The task. Copy every line of the data that contains the string "this".

Dataset items
'''

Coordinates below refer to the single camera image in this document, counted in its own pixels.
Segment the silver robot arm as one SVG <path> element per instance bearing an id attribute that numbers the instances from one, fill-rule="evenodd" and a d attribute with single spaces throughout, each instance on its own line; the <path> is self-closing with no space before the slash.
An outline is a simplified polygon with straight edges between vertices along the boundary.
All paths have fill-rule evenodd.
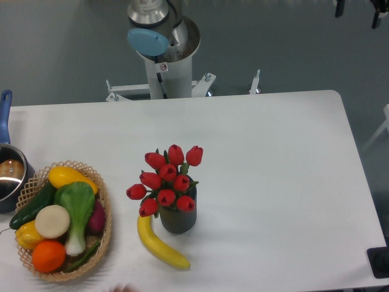
<path id="1" fill-rule="evenodd" d="M 131 1 L 127 42 L 155 63 L 181 61 L 200 45 L 197 25 L 182 12 L 182 1 Z"/>

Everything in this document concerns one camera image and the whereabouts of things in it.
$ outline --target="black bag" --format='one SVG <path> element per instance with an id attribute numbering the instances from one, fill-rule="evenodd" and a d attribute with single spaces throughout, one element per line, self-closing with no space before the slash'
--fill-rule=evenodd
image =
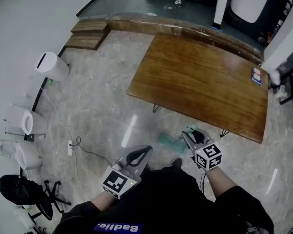
<path id="1" fill-rule="evenodd" d="M 0 192 L 17 205 L 35 205 L 41 201 L 42 186 L 18 175 L 4 175 L 0 178 Z"/>

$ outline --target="toilet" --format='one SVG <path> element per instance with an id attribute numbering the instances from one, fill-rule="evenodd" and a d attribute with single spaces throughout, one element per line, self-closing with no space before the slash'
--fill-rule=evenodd
<path id="1" fill-rule="evenodd" d="M 12 105 L 6 111 L 5 120 L 13 127 L 22 128 L 27 134 L 45 134 L 48 122 L 33 111 Z"/>
<path id="2" fill-rule="evenodd" d="M 42 163 L 37 148 L 25 140 L 14 142 L 0 139 L 0 156 L 15 159 L 23 170 L 40 167 Z"/>

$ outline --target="shoe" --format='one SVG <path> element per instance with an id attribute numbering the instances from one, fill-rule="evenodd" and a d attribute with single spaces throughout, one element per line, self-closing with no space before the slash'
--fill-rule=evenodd
<path id="1" fill-rule="evenodd" d="M 177 166 L 177 167 L 181 168 L 181 166 L 182 166 L 182 159 L 181 158 L 174 159 L 171 162 L 170 166 Z"/>

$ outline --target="wooden stair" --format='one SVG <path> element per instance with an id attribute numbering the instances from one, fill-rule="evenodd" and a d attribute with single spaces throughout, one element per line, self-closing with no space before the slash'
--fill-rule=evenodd
<path id="1" fill-rule="evenodd" d="M 73 35 L 65 44 L 66 48 L 98 50 L 111 31 L 105 21 L 88 19 L 79 21 L 71 30 Z"/>

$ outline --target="brown tabletop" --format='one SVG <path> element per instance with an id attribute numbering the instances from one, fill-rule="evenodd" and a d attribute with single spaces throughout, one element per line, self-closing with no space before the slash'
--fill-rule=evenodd
<path id="1" fill-rule="evenodd" d="M 225 50 L 166 34 L 154 37 L 127 94 L 262 143 L 267 72 Z"/>

'''

Completed exercise.
Coordinates below refer to the single camera image in this document, counted in its own pixels.
Everything in this document concerns one camera image and the whereabouts of things in it.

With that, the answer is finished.